### Required action
If a line in the material below holds the string "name", tally it, then give the tally alone.
==*==
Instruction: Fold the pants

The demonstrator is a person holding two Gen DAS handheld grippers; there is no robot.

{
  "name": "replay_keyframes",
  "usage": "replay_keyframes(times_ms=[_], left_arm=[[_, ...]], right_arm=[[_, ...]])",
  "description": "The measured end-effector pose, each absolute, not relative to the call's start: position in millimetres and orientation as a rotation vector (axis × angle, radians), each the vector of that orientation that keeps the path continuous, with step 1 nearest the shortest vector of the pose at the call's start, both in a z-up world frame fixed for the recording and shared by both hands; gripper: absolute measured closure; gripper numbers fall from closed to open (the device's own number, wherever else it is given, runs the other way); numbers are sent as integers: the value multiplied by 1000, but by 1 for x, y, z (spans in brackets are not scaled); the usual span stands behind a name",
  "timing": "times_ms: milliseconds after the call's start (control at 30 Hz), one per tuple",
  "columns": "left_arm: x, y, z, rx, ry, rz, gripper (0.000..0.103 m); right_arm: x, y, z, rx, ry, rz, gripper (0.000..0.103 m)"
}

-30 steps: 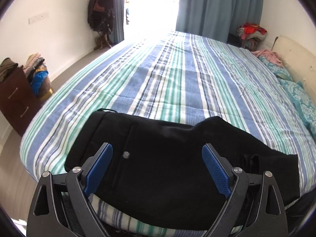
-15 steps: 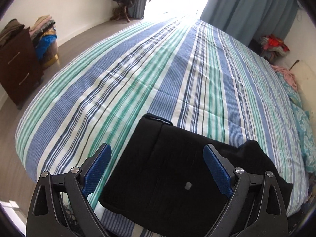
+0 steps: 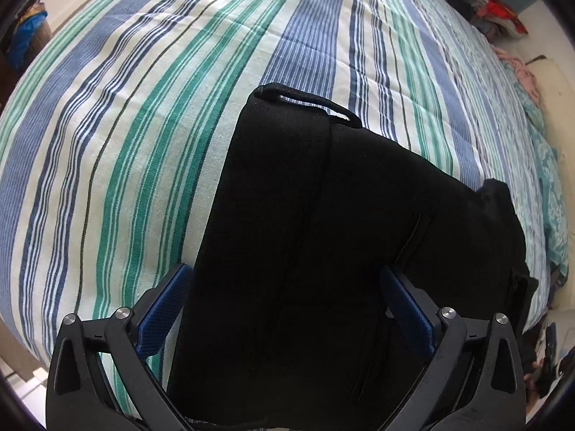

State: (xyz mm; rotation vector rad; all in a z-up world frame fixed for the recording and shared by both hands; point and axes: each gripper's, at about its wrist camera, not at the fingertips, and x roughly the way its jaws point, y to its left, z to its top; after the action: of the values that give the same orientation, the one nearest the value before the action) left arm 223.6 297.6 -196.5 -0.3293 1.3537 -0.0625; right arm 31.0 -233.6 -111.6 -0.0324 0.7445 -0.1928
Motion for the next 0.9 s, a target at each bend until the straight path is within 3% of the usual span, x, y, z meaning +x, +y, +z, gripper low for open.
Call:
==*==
### Answer to this problem
2